»»

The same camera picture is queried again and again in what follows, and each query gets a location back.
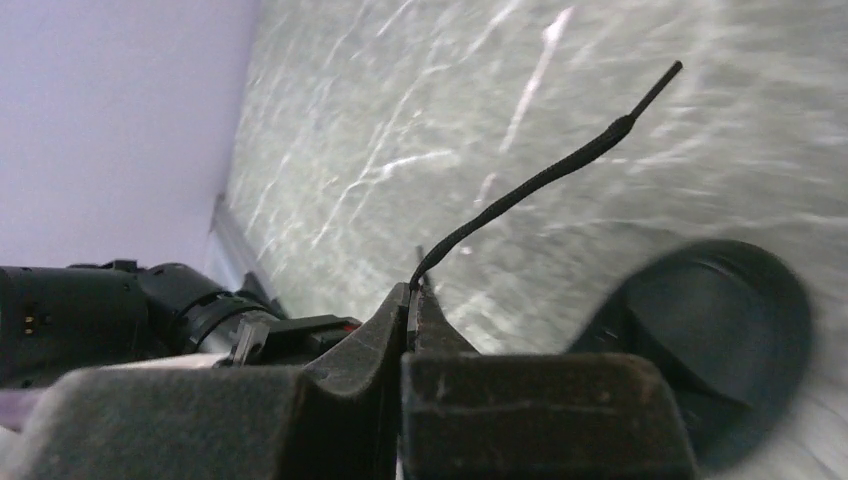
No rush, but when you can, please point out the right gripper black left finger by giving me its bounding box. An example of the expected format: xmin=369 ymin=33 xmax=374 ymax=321
xmin=13 ymin=283 xmax=409 ymax=479

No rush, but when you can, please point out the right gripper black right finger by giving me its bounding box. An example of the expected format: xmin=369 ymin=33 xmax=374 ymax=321
xmin=400 ymin=287 xmax=699 ymax=479

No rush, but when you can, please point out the aluminium frame rail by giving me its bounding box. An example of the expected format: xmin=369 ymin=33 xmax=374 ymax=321
xmin=203 ymin=194 xmax=266 ymax=294

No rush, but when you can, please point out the black shoelace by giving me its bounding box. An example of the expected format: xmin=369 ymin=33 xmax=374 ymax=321
xmin=408 ymin=60 xmax=684 ymax=292

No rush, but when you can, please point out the black shoe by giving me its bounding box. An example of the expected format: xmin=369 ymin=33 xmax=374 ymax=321
xmin=570 ymin=239 xmax=814 ymax=473

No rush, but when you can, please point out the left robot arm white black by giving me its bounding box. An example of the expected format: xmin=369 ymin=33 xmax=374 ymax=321
xmin=1 ymin=260 xmax=361 ymax=431

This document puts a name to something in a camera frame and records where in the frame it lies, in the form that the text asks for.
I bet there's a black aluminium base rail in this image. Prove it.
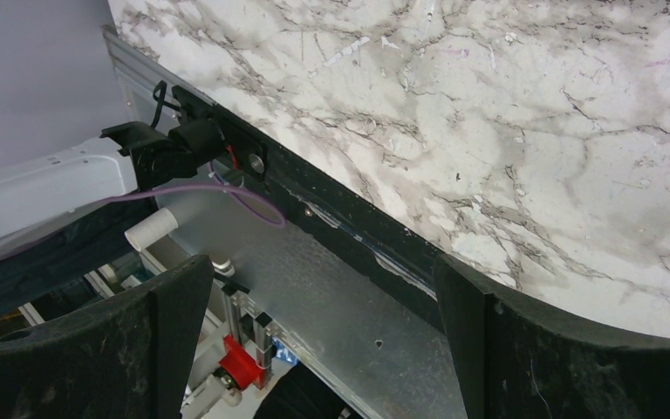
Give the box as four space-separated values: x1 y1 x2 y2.
0 114 466 418

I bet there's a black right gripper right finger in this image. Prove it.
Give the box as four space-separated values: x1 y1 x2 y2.
433 255 670 418

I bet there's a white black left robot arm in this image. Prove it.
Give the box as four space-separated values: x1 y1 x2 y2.
0 119 226 245

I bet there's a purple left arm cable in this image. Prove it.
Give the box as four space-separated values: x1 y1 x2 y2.
0 168 288 278

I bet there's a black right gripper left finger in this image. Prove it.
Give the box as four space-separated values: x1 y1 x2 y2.
0 255 214 418

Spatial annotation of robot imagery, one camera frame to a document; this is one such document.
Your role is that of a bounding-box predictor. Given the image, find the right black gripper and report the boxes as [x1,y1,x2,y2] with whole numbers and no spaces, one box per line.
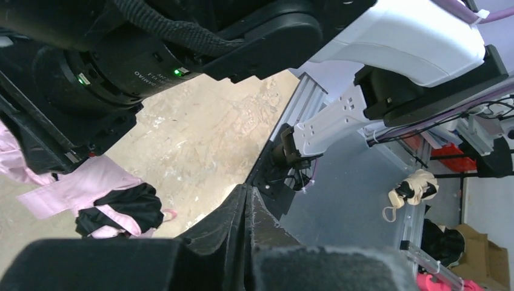
[1,44,139,174]

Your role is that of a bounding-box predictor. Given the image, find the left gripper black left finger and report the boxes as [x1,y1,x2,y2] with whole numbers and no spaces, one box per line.
[1,184,247,290]

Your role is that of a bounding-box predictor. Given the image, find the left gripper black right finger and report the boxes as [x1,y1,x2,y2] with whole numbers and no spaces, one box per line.
[245,187,419,290]

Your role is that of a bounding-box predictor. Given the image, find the pink umbrella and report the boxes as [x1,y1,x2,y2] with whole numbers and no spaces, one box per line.
[1,124,177,239]

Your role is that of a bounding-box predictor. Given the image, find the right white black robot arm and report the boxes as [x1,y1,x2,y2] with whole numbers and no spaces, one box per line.
[1,1,513,174]

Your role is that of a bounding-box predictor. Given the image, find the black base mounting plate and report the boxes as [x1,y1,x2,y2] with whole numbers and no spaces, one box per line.
[246,124,310,220]

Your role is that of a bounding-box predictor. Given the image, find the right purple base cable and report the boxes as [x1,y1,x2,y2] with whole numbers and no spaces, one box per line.
[299,158,319,195]

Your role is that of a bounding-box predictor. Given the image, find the aluminium frame rail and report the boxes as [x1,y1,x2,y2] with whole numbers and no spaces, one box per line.
[269,72,467,291]

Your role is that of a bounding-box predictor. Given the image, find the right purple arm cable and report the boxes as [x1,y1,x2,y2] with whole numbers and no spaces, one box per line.
[432,0,514,25]

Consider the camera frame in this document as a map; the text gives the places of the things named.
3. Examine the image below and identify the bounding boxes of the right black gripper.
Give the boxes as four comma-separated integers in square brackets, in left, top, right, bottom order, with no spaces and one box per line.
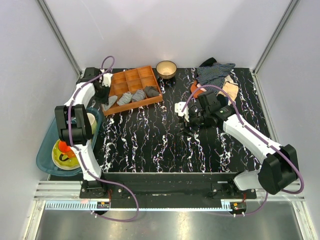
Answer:
[178,109,210,138]

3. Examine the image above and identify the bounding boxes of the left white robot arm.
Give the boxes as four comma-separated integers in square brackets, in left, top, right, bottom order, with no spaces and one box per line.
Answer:
[54,68,111,199]

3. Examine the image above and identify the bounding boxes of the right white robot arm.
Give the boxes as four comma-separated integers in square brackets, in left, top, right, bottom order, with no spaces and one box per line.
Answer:
[174,91,300,199]

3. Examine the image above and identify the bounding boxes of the striped rolled underwear left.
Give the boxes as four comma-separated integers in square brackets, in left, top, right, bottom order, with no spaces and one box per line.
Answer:
[117,91,133,106]

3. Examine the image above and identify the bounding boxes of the striped rolled underwear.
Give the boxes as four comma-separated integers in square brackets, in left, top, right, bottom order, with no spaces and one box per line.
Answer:
[117,91,133,106]
[131,89,146,103]

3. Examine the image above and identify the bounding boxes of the striped rolled underwear middle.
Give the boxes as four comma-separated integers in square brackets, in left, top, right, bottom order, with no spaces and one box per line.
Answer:
[131,89,146,103]

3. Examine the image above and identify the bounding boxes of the dark grey rolled underwear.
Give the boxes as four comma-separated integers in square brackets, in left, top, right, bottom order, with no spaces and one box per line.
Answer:
[144,86,161,98]

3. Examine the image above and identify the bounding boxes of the beige underwear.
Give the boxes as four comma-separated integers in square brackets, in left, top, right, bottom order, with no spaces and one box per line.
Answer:
[222,75,239,101]

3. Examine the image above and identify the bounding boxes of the black underwear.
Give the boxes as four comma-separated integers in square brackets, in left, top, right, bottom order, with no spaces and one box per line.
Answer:
[199,57,217,68]

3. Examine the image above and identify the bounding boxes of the cream mug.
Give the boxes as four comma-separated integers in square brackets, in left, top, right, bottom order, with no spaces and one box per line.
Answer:
[87,112,97,135]

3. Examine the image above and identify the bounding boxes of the orange compartment tray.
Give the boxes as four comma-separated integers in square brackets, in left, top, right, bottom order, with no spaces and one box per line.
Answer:
[103,65,163,116]

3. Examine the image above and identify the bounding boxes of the orange cloth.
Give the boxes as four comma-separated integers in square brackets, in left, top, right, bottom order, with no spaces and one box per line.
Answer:
[190,80,205,99]

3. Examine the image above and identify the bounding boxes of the orange cup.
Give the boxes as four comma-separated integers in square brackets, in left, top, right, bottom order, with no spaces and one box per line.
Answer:
[58,140,71,154]

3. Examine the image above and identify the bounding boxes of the beige bowl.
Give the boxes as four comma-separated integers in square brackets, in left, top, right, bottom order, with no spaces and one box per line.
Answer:
[156,60,177,79]

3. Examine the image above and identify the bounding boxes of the yellow-green dotted plate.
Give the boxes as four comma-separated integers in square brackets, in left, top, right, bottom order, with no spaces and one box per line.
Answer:
[51,140,80,171]

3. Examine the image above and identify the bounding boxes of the blue plastic tub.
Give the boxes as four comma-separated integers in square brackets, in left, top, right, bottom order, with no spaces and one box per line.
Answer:
[36,107,104,177]

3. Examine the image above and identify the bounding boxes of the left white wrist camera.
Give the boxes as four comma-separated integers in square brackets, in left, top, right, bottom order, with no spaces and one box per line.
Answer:
[99,73,113,88]

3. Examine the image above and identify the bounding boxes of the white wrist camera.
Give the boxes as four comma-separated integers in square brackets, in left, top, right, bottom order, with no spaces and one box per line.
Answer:
[174,101,189,121]
[99,73,113,88]

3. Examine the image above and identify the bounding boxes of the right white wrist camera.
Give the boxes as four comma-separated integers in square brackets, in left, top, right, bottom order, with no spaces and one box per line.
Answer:
[174,101,189,121]

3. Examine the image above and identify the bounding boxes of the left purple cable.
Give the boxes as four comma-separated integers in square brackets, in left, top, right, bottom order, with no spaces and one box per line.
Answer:
[67,55,140,222]

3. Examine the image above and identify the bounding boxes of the purple cable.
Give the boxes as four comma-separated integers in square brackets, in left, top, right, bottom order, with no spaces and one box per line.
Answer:
[181,84,305,217]
[67,55,140,222]

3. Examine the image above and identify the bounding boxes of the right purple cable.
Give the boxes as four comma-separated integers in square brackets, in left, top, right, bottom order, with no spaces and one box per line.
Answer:
[181,84,305,217]

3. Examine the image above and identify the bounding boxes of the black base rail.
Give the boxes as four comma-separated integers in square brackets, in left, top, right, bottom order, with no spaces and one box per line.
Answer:
[79,172,257,211]

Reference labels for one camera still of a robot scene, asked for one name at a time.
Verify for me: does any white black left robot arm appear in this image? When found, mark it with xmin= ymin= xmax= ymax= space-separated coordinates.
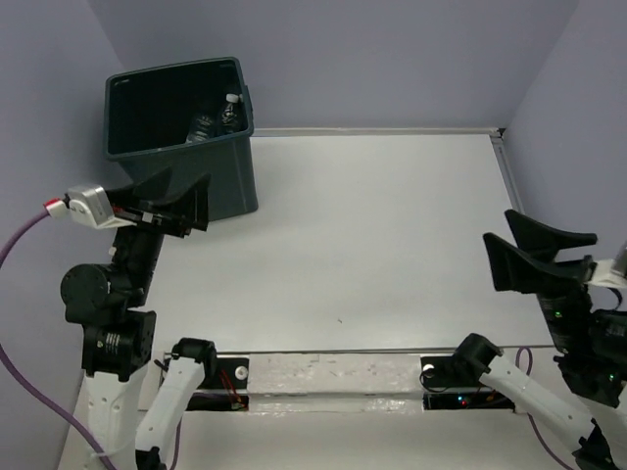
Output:
xmin=60 ymin=169 xmax=217 ymax=469

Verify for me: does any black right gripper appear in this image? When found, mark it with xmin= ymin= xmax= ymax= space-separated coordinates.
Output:
xmin=478 ymin=205 xmax=592 ymax=351

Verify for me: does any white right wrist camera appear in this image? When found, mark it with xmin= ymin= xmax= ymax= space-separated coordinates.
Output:
xmin=585 ymin=245 xmax=627 ymax=290

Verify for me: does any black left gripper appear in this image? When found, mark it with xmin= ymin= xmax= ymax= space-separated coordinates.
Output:
xmin=110 ymin=161 xmax=215 ymax=300

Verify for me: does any clear bottle white blue label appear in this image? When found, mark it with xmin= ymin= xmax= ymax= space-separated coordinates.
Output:
xmin=185 ymin=112 xmax=217 ymax=144

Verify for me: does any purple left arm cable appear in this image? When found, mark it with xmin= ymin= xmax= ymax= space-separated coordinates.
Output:
xmin=0 ymin=210 xmax=185 ymax=470

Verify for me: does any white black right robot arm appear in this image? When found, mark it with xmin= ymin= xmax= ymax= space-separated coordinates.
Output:
xmin=451 ymin=210 xmax=626 ymax=469

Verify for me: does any dark green plastic bin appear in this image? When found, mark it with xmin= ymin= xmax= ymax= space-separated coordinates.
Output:
xmin=103 ymin=57 xmax=259 ymax=221

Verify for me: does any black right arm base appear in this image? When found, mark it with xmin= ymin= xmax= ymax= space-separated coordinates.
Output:
xmin=419 ymin=353 xmax=515 ymax=411

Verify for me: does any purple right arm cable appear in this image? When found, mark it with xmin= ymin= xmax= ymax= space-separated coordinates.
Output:
xmin=516 ymin=346 xmax=577 ymax=470

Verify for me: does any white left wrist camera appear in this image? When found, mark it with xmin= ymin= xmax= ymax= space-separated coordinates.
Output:
xmin=43 ymin=185 xmax=134 ymax=230

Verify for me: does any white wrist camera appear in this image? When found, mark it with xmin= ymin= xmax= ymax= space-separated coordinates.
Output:
xmin=585 ymin=245 xmax=627 ymax=290
xmin=43 ymin=185 xmax=134 ymax=230

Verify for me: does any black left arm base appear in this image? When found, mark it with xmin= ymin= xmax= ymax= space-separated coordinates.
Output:
xmin=186 ymin=355 xmax=250 ymax=412

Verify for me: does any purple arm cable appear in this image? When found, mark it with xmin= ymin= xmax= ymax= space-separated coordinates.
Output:
xmin=0 ymin=210 xmax=185 ymax=470
xmin=516 ymin=346 xmax=577 ymax=470

««

### [What the exercise asks]
For the entries above, print exactly the lines between the one with "Consider the camera" and the one with "rolled underwear left.", inclusive, with no pictures.

### [Reply to the task]
Consider the camera frame in this document as a map; the text gives the places of the things named.
3. Examine the image below and identify the bounding boxes of the right black gripper.
Give the boxes as four comma-separated integers in square brackets, in left, top, right, bottom order, with no spaces and one box per line.
Answer:
[178,109,210,138]

3. Examine the image above and identify the bounding boxes of the left white robot arm.
Give the boxes as four comma-separated integers in square brackets, in left, top, right, bottom order, with no spaces and one box per line.
Answer:
[54,68,111,199]

3. Examine the image above and identify the bounding boxes of the right white robot arm.
Give the boxes as four comma-separated integers in square brackets, in left, top, right, bottom order, with no spaces and one box per line.
Answer:
[174,91,300,199]

3. Examine the image above and identify the bounding boxes of the striped rolled underwear left.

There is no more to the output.